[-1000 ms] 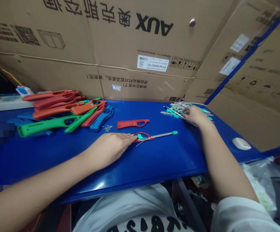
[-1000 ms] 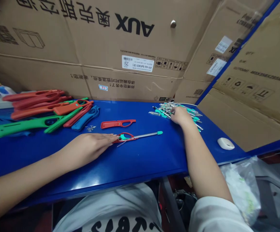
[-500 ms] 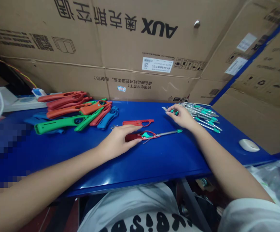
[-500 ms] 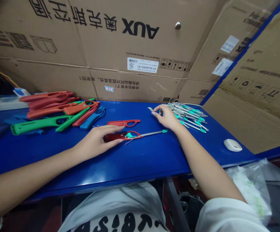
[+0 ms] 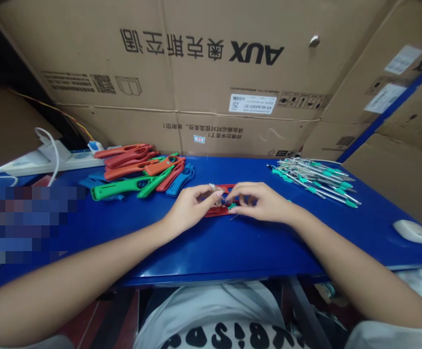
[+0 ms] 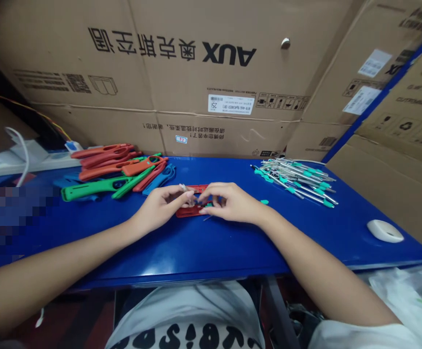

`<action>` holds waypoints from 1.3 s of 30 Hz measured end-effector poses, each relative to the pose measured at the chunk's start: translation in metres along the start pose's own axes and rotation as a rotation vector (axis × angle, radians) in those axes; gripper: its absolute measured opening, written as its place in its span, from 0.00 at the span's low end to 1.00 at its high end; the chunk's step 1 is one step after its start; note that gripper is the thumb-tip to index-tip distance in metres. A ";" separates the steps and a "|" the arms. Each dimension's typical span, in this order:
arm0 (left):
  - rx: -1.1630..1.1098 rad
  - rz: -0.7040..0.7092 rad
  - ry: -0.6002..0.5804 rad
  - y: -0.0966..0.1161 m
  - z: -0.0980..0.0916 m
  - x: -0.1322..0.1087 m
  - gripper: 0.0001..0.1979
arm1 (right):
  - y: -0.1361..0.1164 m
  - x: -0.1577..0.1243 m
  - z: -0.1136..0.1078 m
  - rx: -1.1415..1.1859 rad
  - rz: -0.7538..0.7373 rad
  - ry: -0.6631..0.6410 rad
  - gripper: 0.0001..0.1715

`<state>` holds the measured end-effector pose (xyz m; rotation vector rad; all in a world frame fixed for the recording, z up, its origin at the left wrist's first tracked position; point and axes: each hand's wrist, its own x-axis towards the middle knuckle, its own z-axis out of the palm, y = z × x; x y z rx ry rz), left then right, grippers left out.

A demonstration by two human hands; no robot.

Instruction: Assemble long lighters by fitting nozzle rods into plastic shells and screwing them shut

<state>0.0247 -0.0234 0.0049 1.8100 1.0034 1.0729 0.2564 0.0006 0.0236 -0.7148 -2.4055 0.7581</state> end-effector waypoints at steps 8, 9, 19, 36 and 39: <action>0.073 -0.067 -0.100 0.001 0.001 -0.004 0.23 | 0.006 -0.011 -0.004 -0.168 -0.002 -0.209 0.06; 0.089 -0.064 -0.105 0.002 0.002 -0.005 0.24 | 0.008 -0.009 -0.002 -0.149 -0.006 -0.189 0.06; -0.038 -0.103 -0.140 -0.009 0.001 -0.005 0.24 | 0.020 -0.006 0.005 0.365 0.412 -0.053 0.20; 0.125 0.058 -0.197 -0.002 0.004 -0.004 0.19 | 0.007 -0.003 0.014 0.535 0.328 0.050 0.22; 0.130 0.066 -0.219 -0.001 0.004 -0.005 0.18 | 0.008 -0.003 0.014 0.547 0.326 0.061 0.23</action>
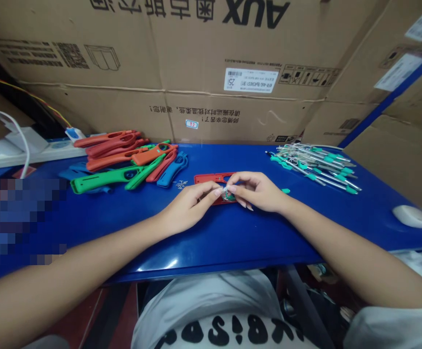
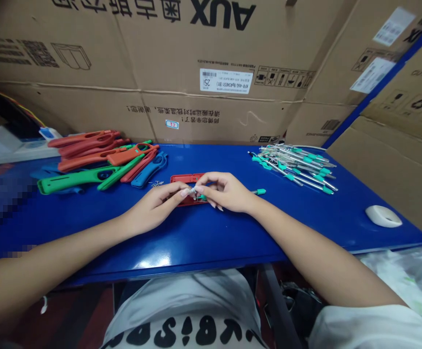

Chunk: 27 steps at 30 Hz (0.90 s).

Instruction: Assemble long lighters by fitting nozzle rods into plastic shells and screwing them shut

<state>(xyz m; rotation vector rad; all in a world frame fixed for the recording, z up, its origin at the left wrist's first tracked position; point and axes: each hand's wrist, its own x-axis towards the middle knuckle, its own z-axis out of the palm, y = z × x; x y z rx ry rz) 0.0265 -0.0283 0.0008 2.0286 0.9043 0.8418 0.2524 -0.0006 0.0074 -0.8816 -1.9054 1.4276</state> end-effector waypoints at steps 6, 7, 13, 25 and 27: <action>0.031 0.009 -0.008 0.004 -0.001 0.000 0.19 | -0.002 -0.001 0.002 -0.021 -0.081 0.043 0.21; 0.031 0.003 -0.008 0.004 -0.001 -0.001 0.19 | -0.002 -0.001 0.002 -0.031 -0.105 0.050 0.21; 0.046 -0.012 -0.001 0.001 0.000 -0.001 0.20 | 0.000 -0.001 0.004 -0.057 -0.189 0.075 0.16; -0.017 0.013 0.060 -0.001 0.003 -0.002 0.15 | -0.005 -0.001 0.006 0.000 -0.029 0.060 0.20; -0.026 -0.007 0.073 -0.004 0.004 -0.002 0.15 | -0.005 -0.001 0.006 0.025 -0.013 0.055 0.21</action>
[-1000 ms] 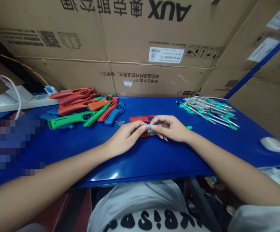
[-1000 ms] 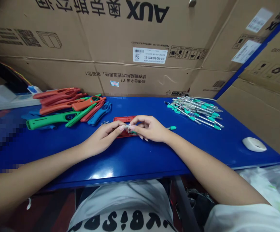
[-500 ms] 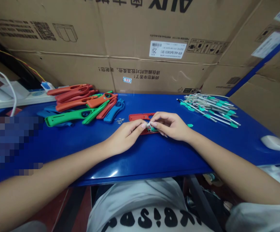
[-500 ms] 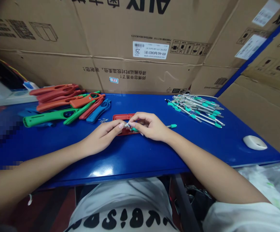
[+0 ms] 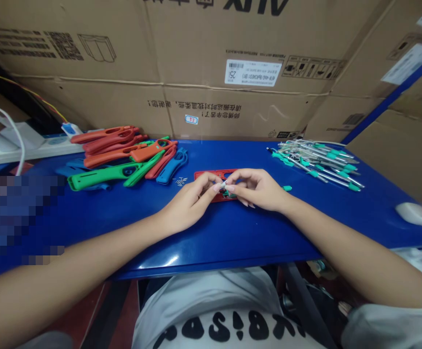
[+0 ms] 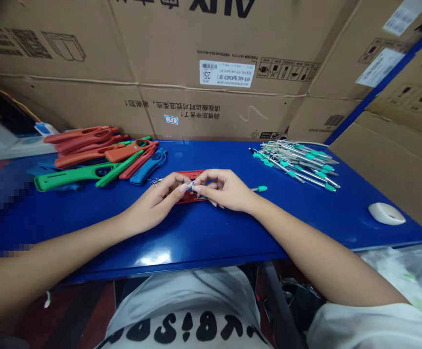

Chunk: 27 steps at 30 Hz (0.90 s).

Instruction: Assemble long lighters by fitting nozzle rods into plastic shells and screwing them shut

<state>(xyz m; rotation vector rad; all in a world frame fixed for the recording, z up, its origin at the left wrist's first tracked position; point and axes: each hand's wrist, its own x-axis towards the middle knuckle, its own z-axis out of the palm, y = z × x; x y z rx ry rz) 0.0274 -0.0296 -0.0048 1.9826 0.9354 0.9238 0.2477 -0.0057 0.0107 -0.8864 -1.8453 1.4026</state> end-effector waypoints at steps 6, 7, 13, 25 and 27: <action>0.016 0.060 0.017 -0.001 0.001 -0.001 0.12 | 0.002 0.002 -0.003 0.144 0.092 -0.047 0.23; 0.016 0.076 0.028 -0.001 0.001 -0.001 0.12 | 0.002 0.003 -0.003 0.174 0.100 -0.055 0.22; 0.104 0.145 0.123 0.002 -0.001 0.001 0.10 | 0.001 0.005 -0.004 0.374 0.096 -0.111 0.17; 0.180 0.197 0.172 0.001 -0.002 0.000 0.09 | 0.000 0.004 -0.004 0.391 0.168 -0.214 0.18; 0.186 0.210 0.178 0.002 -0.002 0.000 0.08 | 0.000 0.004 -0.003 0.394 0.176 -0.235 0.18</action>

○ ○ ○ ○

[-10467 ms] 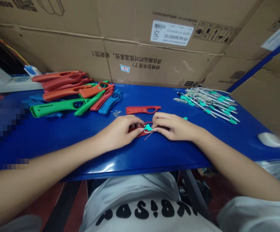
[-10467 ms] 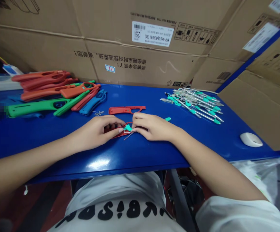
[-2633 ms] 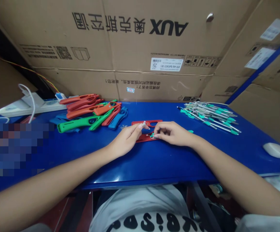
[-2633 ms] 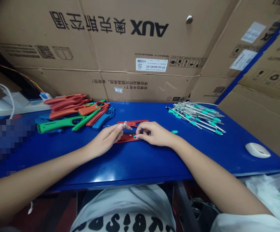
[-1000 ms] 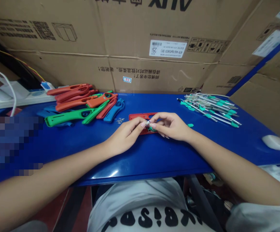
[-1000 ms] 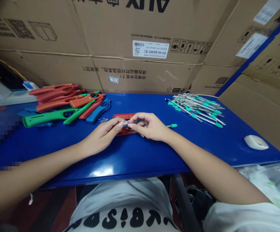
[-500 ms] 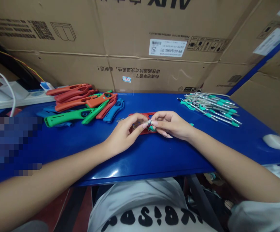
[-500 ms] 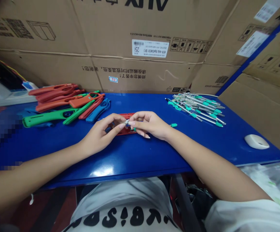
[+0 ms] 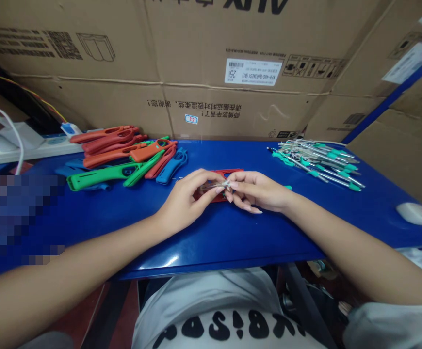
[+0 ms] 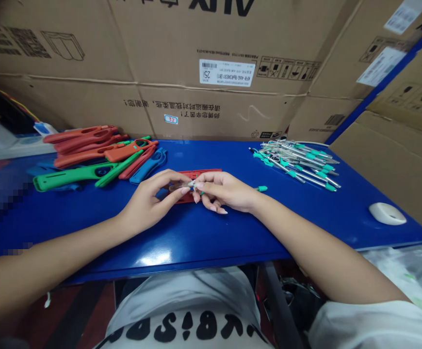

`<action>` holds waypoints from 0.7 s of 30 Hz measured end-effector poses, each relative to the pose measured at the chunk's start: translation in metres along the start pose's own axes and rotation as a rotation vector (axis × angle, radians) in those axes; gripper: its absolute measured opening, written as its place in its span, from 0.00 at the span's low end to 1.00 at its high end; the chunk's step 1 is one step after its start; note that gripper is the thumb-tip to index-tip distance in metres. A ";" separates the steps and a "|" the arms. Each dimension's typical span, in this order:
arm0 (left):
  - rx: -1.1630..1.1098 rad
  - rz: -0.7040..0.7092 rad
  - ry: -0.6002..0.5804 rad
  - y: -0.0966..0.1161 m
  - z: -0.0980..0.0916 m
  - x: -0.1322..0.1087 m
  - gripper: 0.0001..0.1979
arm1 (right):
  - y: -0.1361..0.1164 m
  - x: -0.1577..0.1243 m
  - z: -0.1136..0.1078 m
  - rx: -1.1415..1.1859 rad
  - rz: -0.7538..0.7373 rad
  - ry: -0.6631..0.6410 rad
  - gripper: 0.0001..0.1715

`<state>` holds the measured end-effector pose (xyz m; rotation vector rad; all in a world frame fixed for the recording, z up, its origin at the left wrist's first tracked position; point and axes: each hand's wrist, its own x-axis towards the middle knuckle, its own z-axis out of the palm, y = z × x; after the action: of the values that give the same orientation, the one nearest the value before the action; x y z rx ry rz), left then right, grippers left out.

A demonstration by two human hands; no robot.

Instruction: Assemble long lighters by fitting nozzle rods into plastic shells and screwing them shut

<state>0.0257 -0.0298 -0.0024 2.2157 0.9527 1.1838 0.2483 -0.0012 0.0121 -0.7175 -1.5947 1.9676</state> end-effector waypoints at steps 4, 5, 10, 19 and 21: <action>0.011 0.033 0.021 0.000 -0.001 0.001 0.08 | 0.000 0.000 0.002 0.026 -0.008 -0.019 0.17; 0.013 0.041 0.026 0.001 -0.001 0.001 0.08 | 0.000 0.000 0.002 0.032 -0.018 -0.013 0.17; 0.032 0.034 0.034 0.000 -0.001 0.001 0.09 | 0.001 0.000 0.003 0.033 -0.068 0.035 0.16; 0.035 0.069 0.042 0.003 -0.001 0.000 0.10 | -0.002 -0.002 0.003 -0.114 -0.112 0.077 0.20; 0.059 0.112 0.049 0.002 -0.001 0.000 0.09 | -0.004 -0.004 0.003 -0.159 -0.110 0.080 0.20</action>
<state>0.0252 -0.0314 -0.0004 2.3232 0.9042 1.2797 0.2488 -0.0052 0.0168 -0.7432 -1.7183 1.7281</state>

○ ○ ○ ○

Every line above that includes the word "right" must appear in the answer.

- Exercise answer:
arm1 (right):
`<state>` holds the measured end-effector pose (xyz m; rotation vector rad; all in a world frame fixed for the recording, z up, its origin at the left wrist's first tracked position; point and axes: each hand's wrist, its own x-axis towards the middle knuckle, its own z-axis out of the palm, y = z × x; x y z rx ry rz), left then right, grippers left out.
arm1 (right):
`<state>` holds the measured end-effector pose (xyz m; rotation vector rad; all in a world frame fixed for the recording, z up, its origin at the left wrist's first tracked position; point and axes: each hand's wrist, its own x-axis towards the middle knuckle, its own z-axis out of the palm, y = z × x; after the action: of the values that give the same orientation, the one nearest the value before the action; x y z rx ry rz), left then right, grippers left out.

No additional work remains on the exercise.